Keesal, Young & Logan recently obtained a total victory for its broker-dealer client in a multi-million-dollar margin liquidation arbitration. In June 2017, the FINRA arbitration panel granted the broker-dealer’s motion to dismiss upon the close of the claimant’s case-in-chief, after two and a half weeks of testimony. The panel issued its final award in July 2017, dismissing the claimant’s claims in their entirety.

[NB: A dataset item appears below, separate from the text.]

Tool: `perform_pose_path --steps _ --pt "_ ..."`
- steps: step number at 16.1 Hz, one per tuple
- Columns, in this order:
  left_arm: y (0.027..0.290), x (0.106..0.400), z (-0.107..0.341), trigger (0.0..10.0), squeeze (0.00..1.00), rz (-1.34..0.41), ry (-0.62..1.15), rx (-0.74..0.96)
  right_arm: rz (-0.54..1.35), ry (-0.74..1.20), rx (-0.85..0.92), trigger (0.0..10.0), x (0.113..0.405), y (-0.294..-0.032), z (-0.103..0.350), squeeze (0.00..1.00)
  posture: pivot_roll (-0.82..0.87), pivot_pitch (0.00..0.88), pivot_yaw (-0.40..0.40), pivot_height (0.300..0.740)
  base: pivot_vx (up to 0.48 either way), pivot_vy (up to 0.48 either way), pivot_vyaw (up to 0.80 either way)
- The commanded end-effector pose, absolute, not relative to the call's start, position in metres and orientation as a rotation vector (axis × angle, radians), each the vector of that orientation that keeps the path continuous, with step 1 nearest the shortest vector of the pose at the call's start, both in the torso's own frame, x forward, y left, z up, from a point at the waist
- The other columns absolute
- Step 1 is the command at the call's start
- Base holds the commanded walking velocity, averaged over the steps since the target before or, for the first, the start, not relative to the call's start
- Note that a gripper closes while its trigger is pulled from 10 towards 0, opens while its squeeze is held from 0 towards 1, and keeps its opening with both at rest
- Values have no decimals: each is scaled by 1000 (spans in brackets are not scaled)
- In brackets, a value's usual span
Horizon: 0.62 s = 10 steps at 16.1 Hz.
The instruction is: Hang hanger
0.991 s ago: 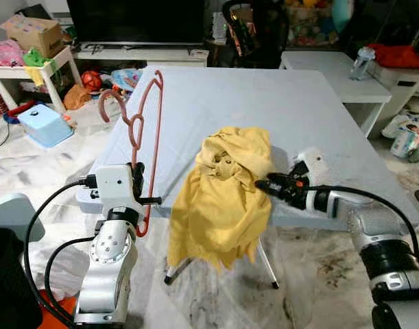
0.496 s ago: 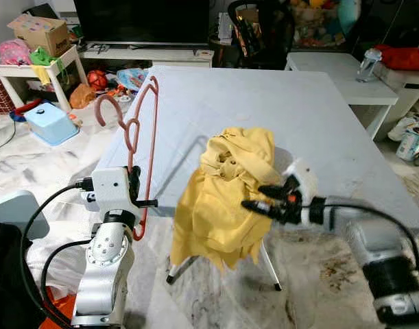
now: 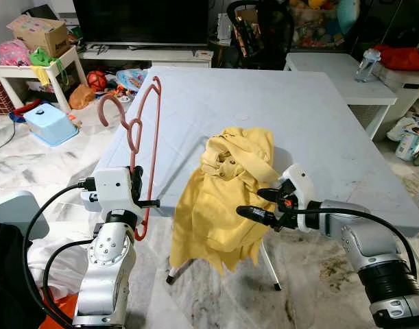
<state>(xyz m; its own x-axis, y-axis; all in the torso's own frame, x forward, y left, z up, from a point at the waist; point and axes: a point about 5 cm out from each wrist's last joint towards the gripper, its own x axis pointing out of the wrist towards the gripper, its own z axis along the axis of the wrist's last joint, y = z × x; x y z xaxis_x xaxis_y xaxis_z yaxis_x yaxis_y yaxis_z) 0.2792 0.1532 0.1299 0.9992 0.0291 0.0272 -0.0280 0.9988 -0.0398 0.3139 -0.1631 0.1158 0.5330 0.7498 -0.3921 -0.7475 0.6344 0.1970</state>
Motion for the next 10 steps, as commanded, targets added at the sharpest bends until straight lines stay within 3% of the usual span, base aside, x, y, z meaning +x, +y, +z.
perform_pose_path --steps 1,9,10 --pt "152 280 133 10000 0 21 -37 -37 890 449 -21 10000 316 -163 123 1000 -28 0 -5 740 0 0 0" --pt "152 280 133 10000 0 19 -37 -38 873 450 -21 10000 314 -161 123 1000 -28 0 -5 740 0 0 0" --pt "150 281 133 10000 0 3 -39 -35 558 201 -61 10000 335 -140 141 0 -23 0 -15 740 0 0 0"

The claimant in this matter was a limited liability company that operated pooled bond funds for accredited investors under SEC Regulation D. The claimant’s largest fund domiciled its account with the broker-dealer, and this fund also maintained a $10 million securities-backed line of credit through the broker-dealer. The dispute arose when the broker-dealer liquidated the claimant’s portfolio of esoteric fixed income securities—interest-only and inverse interest-only derivatives of collateralized mortgage obligations—in accordance with the terms of the credit line agreement between the parties. The claimant contended that the broker-dealer wrongfully liquidated these securities and breached its duty of best execution in the sales, resulting in alleged losses of between $5 million and $9 million.

The claimant rested its case after approximately twelve hearing days, including eleven witnesses. The broker-dealer promptly moved to dismiss the arbitration on the ground that the claimant had failed to establish a viable claim for damages during its case-in-chief. The panel granted the motion, resulting in the immediate termination of the hearing and the dismissal of the claimant’s case in its entirety.

Keesal, Young & Logan was assisted by in-house counsel for the broker-dealer, which handled this matter in-house from its initial filing in 2014 through the majority of discovery, before retaining KYL as lead trial counsel.

The KYL attorneys representing the broker-dealer were Neal Robb and Ryan Lean. Paralegal Leslie Smith provided additional support.